[Dataset items]
== Segment start ==
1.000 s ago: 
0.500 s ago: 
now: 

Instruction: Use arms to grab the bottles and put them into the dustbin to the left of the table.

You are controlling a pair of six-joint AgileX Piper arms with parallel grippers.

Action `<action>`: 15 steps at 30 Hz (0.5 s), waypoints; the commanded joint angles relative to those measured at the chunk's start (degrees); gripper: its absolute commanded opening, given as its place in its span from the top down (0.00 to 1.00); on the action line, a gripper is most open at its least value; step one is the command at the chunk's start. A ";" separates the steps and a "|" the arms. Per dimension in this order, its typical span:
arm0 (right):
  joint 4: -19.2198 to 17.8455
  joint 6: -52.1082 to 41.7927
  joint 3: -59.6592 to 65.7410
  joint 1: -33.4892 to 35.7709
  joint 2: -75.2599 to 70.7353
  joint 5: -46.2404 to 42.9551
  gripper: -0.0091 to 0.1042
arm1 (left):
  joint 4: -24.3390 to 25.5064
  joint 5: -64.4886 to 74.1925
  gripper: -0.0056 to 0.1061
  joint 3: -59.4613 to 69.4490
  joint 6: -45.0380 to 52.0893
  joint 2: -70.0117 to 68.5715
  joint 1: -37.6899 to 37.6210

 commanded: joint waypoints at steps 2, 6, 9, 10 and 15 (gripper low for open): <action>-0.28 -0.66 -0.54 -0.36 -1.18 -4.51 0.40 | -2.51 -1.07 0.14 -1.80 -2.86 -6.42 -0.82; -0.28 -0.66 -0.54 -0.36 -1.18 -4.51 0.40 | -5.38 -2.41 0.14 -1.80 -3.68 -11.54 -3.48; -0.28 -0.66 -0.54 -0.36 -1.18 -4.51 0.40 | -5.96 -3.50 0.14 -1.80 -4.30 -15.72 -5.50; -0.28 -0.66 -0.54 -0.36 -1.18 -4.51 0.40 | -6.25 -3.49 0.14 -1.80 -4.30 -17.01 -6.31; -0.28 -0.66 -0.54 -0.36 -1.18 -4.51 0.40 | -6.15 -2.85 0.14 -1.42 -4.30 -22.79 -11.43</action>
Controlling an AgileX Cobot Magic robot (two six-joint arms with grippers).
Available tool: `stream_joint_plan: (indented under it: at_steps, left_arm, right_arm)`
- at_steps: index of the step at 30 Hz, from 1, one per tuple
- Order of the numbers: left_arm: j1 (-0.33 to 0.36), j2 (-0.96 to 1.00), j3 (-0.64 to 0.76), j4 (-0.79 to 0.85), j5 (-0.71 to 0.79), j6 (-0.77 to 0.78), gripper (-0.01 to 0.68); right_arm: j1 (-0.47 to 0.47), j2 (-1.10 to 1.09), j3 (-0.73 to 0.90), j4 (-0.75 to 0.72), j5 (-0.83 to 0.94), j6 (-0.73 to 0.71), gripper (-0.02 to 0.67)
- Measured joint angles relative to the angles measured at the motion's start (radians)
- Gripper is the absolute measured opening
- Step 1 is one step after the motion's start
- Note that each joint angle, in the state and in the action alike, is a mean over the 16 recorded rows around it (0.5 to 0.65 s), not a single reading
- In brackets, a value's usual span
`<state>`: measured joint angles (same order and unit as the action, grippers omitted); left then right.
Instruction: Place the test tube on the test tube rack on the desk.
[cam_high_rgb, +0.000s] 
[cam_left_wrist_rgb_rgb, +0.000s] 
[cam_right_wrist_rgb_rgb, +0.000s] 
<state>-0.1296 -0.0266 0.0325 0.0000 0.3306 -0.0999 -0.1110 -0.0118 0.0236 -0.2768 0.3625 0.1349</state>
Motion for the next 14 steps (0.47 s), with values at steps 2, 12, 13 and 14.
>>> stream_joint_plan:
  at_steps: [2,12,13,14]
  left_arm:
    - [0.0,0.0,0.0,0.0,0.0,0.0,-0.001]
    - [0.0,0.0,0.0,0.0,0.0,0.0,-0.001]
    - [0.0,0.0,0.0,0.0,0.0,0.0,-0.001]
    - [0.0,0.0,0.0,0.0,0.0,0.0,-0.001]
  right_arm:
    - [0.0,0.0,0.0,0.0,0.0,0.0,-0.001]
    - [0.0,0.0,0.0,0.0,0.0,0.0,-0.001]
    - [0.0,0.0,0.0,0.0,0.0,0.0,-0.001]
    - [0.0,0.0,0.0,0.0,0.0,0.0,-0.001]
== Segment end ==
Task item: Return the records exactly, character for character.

Problem solution:
1.000 s ago: 
0.500 s ago: 
now: 

Instruction: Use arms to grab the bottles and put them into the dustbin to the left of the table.

You are controlling a pair of six-joint AgileX Piper arms with parallel grippers.

Action `<action>`: 15 steps at 30 Hz (0.5 s), waypoints; the commanded joint angles relative to those measured at the chunk's start (degrees); gripper: its absolute commanded opening, given as its place in its span from the top down (0.00 to 1.00); on the action line, a gripper is most open at its least value; step one is the command at the chunk's start. A ";" separates the steps and a "|" the arms. Per dimension in this order, its typical span:
arm0 (right):
  joint 4: -19.2198 to 17.8455
  joint 6: -52.1082 to 41.7927
  joint 3: -59.6592 to 65.7410
  joint 1: -33.4892 to 35.7709
  joint 2: -75.2599 to 70.7353
  joint 5: -46.2404 to 42.9551
  gripper: -0.0091 to 0.1042
arm1 (left):
  joint 4: -24.3390 to 25.5064
  joint 5: -64.4886 to 74.1925
  gripper: -0.0056 to 0.1061
  joint 3: -59.4613 to 69.4490
  joint 6: -45.0380 to 52.0893
  joint 2: -70.0117 to 68.5715
  joint 1: -37.6899 to 37.6210

 commanded: joint waypoints at steps 2, 6, 9, 10 and 15 (gripper low for open): <action>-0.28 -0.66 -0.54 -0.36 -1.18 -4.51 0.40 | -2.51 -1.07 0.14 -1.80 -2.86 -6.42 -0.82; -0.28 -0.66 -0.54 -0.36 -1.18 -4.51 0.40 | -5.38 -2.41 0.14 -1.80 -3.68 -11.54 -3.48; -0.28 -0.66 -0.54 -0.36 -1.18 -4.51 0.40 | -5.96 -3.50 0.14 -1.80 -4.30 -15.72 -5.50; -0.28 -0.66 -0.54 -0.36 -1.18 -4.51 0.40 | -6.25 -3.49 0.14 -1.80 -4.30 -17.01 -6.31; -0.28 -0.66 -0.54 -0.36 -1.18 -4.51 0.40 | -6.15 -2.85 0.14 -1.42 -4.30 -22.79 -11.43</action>
Controlling an AgileX Cobot Magic robot (two six-joint arms with grippers).
Available tool: `stream_joint_plan: (indented under it: at_steps, left_arm, right_arm)`
- at_steps: index of the step at 30 Hz, from 1, one per tuple
- Order of the numbers: left_arm: j1 (-0.33 to 0.36), j2 (-0.96 to 1.00), j3 (-0.64 to 0.76), j4 (-0.79 to 0.85), j5 (-0.71 to 0.79), j6 (-0.77 to 0.78), gripper (-0.01 to 0.68); right_arm: j1 (-0.47 to 0.47), j2 (-1.10 to 1.09), j3 (-0.73 to 0.90), j4 (-0.75 to 0.72), j5 (-0.83 to 0.94), j6 (-0.73 to 0.71), gripper (-0.02 to 0.67)
- Measured joint angles relative to the angles measured at the motion's start (radians)
- Gripper is the absolute measured opening
- Step 1 is one step after the motion's start
- Note that each joint angle, in the state and in the action alike, is a mean over the 16 recorded rows around it (0.5 to 0.65 s), not a single reading
- In brackets, a value's usual span
`<state>`: measured joint angles (same order and unit as the action, grippers omitted); left then right.
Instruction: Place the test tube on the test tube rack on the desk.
[cam_high_rgb, +0.000s] 
[cam_left_wrist_rgb_rgb, +0.000s] 
[cam_right_wrist_rgb_rgb, +0.000s] 
<state>-0.1296 -0.0266 0.0325 0.0000 0.3306 -0.0999 -0.1110 -0.0118 0.0236 -0.2768 0.3625 0.1349</state>
Motion for the next 14 steps (0.47 s), with values at steps 2, 12, 13 and 14.
>>> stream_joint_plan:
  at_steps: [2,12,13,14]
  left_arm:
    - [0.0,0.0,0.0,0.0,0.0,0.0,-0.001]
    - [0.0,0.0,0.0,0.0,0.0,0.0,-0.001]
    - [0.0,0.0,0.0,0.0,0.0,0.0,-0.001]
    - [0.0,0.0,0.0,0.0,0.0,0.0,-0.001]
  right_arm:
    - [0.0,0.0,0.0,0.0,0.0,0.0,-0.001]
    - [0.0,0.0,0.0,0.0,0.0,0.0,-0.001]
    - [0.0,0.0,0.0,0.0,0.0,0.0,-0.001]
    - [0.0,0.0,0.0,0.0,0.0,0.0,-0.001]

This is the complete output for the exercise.